Colonel Bienvenu Lamah, officier de la Gendarmerie nationale, a été fixé sur son sort dans le cadre de son implication présumée dans l’affaire du massacre du 28 septembre 2009. Ce lundi 27 juillet 2026, le tribunal de première instance de Dixinn l’a déclaré non coupable des faits retenus contre lui.
Dans la même décision, le tribunal a ordonné la mise en liberté immédiate de l’accusé, s’il n’est pas détenu pour d’autres faits.
Par ailleurs, la constitution des parties civiles a été déclarée recevable, mais le tribunal les a déboutées de leurs prétentions.
Les parties qui contestent cette décision disposent d’un délai de 15 jours pour interjeter appel.
Le colonel Bienvenu Lamah était poursuivi pour des faits de « complicité d’abus d’autorité, meurtre, assassinat, viol, coups et blessures volontaires, vol à main armée, enlèvement, torture, entrave à l’assistance et omission de porter secours », en lien avec les événements du 28 septembre 2009. Des accusations qu’il avait rejetées dès l’ouverture de son procès, le 18 décembre 2025, devant ce tribunal.
Tout au long des débats, il a défendu son innocence dans cette affaire. Ses avocats ont développé plusieurs arguments juridiques pour soutenir sa défense. Selon eux, leur client n’est ni de près ni de loin impliqué dans ce massacre.
De son côté, le ministère public a constamment soutenu l’implication du colonel Bienvenu Lamah dans le massacre du 28 septembre 2009. C’est d’ailleurs la raison pour laquelle il a demandé, au cours du procès, la requalification des faits en crimes contre l’humanité, une requête qu’il a réitérée lors de ses réquisitions. Au titre de la répression, il a requis une peine de dix ans de réclusion criminelle ferme, assortie de cinq ans de période de sûreté.
Durant tout le procès, les avocats de la partie civile sont restés sur leur position. Ils ont affirmé que le colonel Bienvenu Lamah était bel et bien impliqué dans les événements tragiques du 28 septembre 2009 et des jours suivants. Ils ont également plaidé la requalification des faits en crimes contre l’humanité.
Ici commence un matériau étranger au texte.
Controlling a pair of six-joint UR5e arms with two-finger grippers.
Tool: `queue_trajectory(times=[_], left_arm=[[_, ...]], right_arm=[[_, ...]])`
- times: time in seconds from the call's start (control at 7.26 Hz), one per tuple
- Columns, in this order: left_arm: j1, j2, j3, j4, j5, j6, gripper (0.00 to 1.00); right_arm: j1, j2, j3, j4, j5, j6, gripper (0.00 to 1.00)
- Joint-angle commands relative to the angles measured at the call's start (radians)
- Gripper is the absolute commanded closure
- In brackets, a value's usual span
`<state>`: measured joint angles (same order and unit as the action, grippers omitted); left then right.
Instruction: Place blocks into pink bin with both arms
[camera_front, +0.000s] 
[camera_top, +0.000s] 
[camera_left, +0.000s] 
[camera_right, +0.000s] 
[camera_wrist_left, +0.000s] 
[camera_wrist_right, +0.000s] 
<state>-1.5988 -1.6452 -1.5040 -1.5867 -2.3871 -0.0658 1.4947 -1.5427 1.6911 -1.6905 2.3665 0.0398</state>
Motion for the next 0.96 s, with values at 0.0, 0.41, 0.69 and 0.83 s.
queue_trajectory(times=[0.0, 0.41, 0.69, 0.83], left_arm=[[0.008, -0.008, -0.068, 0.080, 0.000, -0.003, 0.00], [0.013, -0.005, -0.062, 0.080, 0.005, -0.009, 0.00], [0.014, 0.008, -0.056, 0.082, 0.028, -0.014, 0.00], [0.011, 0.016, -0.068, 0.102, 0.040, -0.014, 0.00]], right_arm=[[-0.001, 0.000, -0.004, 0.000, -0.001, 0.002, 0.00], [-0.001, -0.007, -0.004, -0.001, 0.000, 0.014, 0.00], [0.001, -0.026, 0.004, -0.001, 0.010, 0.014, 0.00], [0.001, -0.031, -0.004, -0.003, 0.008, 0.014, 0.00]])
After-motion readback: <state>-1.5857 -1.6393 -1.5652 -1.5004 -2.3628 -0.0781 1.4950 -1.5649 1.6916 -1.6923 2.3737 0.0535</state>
Au cours de leurs plaidoiries, ils ont réclamé les réparations suivantes : un milliard de francs guinéens par victime pour les cas de vol et de pillage ; un milliard de francs guinéens par victime pour les cas de coups, blessures et actes de torture ; un milliard cinq cents millions de francs guinéens par victime pour les cas de décès et de disparition ; et deux milliards de francs guinéens par victime pour les cas de viol.